TASK OBJECTIVE: For the data below, give again exactly the lines from the one containing "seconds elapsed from" through the one containing "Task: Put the", both ends included, and no others.
========================================
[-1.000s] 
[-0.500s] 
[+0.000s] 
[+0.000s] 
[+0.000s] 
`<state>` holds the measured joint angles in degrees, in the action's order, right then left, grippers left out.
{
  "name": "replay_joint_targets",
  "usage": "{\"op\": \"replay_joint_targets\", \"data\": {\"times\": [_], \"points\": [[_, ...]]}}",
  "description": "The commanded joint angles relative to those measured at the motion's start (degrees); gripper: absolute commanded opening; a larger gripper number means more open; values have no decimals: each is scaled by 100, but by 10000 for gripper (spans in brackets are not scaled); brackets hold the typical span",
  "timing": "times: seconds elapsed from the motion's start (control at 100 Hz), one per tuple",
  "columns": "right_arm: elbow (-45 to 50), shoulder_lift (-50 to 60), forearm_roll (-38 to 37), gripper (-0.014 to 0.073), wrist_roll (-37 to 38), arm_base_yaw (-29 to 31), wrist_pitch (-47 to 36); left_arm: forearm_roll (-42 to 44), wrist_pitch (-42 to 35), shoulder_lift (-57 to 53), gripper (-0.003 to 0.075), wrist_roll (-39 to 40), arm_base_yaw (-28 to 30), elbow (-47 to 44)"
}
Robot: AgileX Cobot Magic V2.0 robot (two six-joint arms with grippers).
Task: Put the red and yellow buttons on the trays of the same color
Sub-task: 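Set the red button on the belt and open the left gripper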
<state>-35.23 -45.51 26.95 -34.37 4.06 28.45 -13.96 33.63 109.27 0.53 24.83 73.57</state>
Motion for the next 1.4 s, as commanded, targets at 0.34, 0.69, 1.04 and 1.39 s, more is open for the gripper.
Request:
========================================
WRITTEN RESPONSE:
  "timing": "times: seconds elapsed from the motion's start (control at 100 Hz), one per tuple",
  "columns": "right_arm: elbow (-45 to 50), shoulder_lift (-50 to 60), forearm_roll (-38 to 37), gripper (-0.014 to 0.073), wrist_roll (-37 to 38), arm_base_yaw (-29 to 31), wrist_pitch (-47 to 36); left_arm: forearm_roll (-42 to 44), wrist_pitch (-42 to 35), shoulder_lift (-57 to 53), gripper (-0.003 to 0.075), wrist_roll (-39 to 40), arm_base_yaw (-28 to 30), elbow (-47 to 44)"
}
Robot: AgileX Cobot Magic V2.0 robot (two six-joint arms with grippers).
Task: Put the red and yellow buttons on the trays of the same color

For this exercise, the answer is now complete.